My problem is, that the add_form on the admin page does not show the 'email' field, but only 'username', 'password1' and 'password2'

I read several how to's and tutorials and checked the Django documentation to resolve this issue and am afraid I am missing something.

settings.py

# Application definition

INSTALLED_APPS = [
    'django.contrib.admin',
    'django.contrib.auth',
    'django.contrib.contenttypes',
    'django.contrib.sessions',
    'django.contrib.messages',
    'django.contrib.staticfiles',
    'users.apps.UsersConfig'
]

AUTH_USER_MODEL = 'users.NewUser'

model.py

# Custom User Account Model

from django.db import models
from django.utils import timezone
from django.utils.translation import gettext_lazy as _
from django.contrib.auth.models import AbstractBaseUser, PermissionsMixin, BaseUserManager


class CustomAccountManager(BaseUserManager):
    """
    Custom user model manager where email is the unique identifiers for authentication instead of usernames.
    """
    def create_user(self, email, username, first_name, last_name, password=None, **other_fields):
        if not last_name:
            raise ValueError(_('Users must have a last name'))
        elif not first_name:
            raise ValueError(_('Users must have a first name'))
        elif not username:
            raise ValueError(_('Users must have a username'))
        elif not email:
            raise ValueError(_('Users must provide an email address'))

        user = self.model(
            email=self.normalize_email(email),
            username=username,
            first_name=first_name,
            last_name=last_name,
            **other_fields
        )
        user.set_password(password)
        user.save(using=self._db)

        return user

    def create_superuser(self, email, username, first_name, last_name, password=None, **other_fields):
        """
        Create and save a SuperUser with the given email and password.
        """

        other_fields.setdefault('is_staff', True)
        other_fields.setdefault('is_superuser', True)
        other_fields.setdefault('is_admin', True)

        user = self.create_user(
            email=self.normalize_email(email),
            username=username,
            first_name=first_name,
            last_name=last_name,
            password=password,
            **other_fields
        )

        if other_fields.get('is_staff') is not True:
            raise ValueError('Superuser must be assigned to is_staff=True.')
        if other_fields.get('is_superuser') is not True:
            raise ValueError('Superuser must be assigned to is_superuser=True.')
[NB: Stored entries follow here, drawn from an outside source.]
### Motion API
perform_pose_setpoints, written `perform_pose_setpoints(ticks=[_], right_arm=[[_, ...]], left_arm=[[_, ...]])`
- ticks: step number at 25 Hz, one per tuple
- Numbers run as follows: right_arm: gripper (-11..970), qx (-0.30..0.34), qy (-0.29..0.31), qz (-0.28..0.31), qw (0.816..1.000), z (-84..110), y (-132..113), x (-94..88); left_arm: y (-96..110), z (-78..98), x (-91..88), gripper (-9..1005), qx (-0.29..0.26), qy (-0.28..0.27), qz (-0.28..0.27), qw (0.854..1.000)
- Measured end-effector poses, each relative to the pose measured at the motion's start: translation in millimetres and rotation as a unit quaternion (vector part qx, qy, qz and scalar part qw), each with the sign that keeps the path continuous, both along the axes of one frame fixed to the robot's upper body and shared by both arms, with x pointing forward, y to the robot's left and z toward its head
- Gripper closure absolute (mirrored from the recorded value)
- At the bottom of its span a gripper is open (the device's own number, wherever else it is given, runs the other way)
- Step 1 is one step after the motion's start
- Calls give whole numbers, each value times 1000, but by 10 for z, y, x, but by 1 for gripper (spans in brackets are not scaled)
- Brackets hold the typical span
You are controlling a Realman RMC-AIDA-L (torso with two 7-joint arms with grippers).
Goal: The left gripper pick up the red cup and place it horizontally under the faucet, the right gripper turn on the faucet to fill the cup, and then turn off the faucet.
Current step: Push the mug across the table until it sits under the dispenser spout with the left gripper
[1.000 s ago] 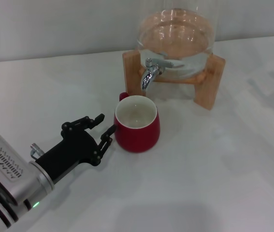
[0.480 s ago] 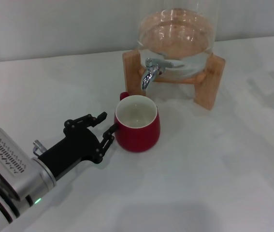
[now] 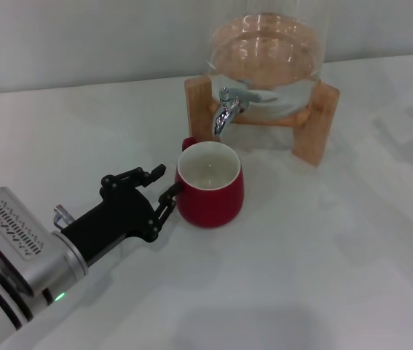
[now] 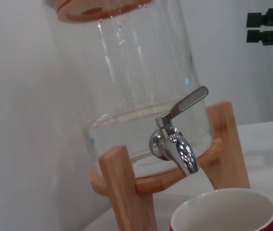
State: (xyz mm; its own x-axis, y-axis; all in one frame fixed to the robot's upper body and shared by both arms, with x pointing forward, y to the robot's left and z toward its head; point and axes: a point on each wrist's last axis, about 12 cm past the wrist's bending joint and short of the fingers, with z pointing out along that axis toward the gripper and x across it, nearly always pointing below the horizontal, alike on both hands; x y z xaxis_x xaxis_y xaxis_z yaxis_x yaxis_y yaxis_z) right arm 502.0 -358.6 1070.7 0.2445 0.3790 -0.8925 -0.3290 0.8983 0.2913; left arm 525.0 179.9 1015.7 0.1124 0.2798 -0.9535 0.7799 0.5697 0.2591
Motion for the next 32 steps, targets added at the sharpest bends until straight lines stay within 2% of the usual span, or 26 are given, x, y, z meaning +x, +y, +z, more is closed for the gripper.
perform_pose_setpoints(ticks=[32], right_arm=[[131, 8, -7, 3, 1000, 9, -10, -37]], left_arm=[[-74, 60, 120, 683, 15, -11, -10, 1000]])
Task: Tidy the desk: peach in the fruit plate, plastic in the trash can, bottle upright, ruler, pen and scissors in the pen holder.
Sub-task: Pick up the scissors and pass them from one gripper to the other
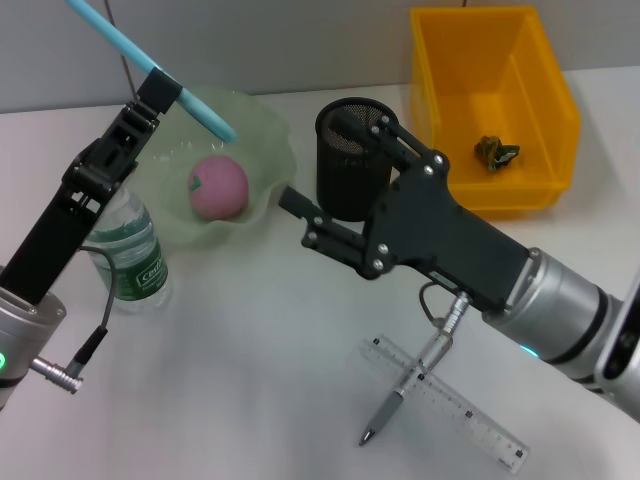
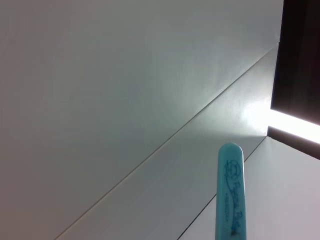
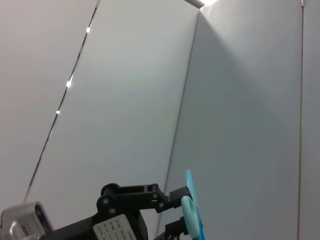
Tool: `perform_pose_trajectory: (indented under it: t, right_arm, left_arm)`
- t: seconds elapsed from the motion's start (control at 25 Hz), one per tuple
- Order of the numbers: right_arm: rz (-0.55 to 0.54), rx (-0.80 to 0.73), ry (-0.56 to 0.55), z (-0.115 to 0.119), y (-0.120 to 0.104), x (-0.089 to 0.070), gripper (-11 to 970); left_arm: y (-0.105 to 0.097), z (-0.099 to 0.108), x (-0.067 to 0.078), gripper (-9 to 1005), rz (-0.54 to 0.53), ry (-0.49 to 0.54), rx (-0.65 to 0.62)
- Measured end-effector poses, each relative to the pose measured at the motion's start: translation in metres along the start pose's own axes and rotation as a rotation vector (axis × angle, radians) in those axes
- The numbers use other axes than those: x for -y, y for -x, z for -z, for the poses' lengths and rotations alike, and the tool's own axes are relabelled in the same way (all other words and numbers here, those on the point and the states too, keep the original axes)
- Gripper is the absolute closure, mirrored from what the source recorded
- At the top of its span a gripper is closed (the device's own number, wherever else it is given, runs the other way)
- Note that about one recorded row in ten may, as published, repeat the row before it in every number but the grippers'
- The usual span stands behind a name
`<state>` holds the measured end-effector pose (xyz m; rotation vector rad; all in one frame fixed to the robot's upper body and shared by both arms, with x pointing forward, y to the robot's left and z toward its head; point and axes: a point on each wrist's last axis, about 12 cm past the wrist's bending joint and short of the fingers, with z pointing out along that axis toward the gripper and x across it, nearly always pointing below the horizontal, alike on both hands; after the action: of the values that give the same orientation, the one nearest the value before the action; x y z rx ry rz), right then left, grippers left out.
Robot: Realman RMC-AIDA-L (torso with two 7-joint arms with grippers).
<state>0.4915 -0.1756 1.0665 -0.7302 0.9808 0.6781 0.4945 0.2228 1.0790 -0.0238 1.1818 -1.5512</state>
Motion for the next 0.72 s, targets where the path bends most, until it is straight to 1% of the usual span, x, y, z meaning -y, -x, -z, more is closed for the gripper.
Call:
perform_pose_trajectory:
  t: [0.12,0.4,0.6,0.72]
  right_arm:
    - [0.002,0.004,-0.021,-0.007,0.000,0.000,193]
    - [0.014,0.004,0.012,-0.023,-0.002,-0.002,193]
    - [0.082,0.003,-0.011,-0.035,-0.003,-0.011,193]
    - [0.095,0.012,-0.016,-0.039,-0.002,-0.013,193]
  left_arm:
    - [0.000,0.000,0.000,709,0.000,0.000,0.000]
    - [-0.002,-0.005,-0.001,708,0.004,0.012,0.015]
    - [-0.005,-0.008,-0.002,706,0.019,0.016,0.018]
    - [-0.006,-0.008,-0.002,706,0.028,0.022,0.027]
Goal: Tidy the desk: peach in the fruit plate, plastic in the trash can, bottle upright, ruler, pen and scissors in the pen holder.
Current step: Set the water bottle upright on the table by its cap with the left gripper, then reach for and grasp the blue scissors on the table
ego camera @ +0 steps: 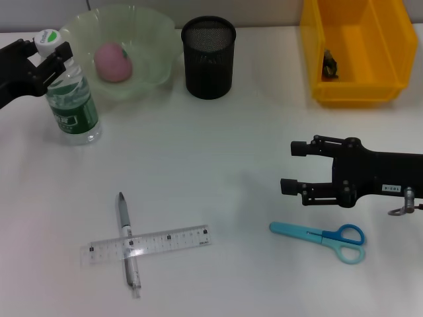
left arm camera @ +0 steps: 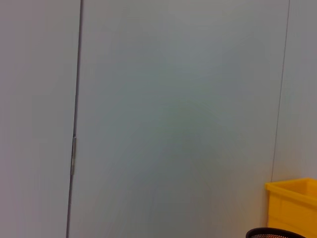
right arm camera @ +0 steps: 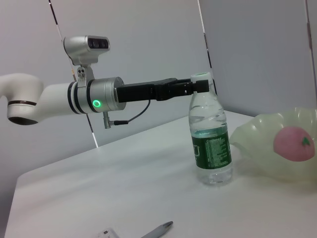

        user.save(using=self._db)

        return user


class NewUser(AbstractBaseUser, PermissionsMixin):
    # basic information
    email = models.EmailField(_('email address'), unique=True)
    username = models.CharField(max_length=150, unique=True)
    first_name = models.CharField(max_length=150, blank=True)
    last_name = models.CharField(max_length=150, blank=True)

    # Registration Date
    date_joined = models.DateTimeField(default=timezone.now)  ## todo: unterschied zu 'auto_now_add=True'

    # Permissions
    is_admin = models.BooleanField(default=False)
    is_superuser = models.BooleanField(default=False)
    is_staff = models.BooleanField(default=False)
    is_active = models.BooleanField(default=True)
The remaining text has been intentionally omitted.